Problem statement ▸ Below are some records; output exactly the lines from the line with "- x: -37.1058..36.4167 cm" to the line with "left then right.", both ends kept, and nothing more.

Extracted data entries

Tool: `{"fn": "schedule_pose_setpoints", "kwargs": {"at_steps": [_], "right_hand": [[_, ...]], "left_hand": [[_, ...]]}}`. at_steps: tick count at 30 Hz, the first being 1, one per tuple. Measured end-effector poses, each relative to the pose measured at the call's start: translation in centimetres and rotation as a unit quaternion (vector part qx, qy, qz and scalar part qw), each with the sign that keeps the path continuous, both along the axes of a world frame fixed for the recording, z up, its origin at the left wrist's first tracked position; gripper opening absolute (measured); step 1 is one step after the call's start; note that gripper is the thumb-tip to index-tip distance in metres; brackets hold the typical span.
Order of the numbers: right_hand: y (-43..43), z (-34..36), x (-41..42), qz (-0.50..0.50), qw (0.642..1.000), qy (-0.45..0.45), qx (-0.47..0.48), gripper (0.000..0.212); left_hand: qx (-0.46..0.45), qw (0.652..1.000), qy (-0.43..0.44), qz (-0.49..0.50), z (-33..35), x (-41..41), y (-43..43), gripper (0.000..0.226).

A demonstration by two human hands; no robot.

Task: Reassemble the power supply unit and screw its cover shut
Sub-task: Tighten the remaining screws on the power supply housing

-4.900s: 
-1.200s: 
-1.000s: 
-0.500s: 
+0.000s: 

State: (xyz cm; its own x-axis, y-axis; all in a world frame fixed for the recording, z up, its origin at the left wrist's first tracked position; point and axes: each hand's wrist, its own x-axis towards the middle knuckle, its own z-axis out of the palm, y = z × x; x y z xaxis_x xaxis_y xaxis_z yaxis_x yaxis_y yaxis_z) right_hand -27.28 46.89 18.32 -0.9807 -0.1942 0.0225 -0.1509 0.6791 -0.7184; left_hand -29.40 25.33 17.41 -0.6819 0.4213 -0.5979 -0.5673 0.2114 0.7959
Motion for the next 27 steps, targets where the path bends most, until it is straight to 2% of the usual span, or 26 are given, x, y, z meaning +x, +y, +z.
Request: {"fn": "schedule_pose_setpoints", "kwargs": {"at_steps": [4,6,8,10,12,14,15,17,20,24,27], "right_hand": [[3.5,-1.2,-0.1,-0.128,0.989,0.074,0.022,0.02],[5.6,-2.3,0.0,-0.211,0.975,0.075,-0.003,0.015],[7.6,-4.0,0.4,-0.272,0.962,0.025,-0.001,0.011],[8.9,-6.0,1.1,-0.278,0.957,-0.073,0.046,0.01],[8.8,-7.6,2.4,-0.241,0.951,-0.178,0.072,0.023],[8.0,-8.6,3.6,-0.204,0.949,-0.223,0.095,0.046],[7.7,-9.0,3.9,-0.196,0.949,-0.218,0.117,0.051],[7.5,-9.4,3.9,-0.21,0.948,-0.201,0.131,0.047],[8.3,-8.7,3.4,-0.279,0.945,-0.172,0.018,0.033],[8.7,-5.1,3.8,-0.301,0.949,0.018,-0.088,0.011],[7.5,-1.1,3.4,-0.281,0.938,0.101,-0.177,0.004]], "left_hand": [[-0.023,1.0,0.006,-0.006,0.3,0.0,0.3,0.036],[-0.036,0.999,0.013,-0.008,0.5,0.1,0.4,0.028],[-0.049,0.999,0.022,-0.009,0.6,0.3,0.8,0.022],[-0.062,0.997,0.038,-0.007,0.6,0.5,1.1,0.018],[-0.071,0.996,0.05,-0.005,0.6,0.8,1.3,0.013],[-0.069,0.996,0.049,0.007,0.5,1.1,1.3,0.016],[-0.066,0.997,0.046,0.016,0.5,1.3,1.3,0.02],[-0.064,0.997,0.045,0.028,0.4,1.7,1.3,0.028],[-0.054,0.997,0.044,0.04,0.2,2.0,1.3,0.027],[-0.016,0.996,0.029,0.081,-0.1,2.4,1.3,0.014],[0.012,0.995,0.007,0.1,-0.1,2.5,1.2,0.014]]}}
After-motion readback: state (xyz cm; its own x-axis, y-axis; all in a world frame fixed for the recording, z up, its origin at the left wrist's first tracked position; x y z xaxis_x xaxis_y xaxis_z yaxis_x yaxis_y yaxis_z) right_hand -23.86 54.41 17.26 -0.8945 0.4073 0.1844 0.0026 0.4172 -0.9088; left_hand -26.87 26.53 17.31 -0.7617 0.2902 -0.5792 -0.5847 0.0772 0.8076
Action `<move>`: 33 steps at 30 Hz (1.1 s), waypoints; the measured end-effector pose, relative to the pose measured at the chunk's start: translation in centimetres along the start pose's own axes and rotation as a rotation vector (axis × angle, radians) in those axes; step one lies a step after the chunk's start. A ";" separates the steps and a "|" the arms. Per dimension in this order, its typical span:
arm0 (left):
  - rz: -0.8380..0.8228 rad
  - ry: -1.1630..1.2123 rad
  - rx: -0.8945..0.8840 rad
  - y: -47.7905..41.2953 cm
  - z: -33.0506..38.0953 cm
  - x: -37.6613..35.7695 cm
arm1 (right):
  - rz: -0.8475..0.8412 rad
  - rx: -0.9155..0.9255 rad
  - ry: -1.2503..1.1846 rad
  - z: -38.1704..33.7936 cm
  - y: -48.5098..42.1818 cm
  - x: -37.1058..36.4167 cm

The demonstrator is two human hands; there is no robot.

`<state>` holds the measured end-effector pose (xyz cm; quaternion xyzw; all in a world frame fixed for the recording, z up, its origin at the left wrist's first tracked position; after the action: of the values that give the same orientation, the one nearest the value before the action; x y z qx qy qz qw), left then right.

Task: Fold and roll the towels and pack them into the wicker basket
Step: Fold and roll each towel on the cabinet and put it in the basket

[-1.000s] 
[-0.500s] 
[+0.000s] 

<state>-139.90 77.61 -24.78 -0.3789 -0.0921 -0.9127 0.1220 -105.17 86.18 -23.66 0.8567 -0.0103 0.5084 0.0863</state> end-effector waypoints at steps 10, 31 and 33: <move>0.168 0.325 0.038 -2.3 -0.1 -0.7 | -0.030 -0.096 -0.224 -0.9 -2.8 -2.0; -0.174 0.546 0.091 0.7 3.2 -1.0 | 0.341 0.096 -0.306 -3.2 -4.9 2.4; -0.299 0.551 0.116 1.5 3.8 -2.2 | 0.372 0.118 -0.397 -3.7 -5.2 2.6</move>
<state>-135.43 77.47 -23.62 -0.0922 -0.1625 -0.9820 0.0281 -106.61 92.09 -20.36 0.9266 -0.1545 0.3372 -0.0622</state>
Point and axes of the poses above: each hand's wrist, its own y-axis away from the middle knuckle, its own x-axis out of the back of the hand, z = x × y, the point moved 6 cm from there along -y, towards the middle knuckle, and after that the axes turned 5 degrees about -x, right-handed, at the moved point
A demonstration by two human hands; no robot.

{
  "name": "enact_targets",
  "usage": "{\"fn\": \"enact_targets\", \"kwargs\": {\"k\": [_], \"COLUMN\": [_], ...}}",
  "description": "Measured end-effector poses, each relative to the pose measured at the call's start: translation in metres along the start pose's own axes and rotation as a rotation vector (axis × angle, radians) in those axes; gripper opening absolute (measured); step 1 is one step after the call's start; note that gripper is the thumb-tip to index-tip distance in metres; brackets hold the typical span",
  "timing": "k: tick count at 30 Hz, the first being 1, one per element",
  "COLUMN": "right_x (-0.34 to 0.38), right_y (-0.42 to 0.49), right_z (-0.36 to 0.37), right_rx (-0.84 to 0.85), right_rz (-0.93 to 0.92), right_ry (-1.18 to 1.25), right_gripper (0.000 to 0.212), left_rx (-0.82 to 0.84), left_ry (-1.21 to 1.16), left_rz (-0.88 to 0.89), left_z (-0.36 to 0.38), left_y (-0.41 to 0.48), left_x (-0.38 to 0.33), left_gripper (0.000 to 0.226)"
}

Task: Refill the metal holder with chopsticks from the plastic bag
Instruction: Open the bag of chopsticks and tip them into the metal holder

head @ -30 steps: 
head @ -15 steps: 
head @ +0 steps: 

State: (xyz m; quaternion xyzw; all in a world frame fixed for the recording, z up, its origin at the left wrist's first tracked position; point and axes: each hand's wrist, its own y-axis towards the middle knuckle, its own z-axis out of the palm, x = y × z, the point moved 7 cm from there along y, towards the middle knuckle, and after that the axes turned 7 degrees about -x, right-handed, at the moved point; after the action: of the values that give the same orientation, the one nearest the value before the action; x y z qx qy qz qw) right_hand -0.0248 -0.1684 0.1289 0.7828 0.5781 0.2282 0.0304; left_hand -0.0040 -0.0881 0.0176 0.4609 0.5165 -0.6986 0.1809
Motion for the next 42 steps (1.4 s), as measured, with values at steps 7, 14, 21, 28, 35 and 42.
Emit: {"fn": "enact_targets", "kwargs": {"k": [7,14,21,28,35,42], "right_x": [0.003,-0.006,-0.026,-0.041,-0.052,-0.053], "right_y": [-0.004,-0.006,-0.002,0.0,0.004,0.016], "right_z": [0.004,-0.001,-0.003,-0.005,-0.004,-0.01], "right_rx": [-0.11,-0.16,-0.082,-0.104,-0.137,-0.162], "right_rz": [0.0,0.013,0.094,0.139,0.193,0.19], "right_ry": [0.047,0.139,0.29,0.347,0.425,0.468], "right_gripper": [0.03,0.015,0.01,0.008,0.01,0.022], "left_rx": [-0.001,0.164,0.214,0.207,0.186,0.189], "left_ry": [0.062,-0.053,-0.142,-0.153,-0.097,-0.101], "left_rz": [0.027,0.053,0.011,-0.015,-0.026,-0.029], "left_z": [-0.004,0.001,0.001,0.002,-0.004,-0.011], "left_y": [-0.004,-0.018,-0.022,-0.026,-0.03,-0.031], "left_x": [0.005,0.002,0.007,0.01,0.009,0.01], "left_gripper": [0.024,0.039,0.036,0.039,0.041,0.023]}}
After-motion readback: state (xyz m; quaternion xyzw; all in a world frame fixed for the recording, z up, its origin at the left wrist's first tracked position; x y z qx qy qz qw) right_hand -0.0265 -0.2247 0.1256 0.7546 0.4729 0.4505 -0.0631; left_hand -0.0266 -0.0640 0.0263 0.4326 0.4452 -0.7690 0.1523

Answer space ▸
  - x: -37.1058..36.4167 cm

The demonstrator is two human hands; there is no robot.

`<state>` holds the measured end-effector pose (xyz cm; quaternion xyzw; all in a world frame fixed for the recording, z up, its origin at the left wrist's first tracked position; after the action: of the values that give the same orientation, the one nearest the value before the action; x y z qx qy qz qw), left then right.

No further output is needed for the exercise.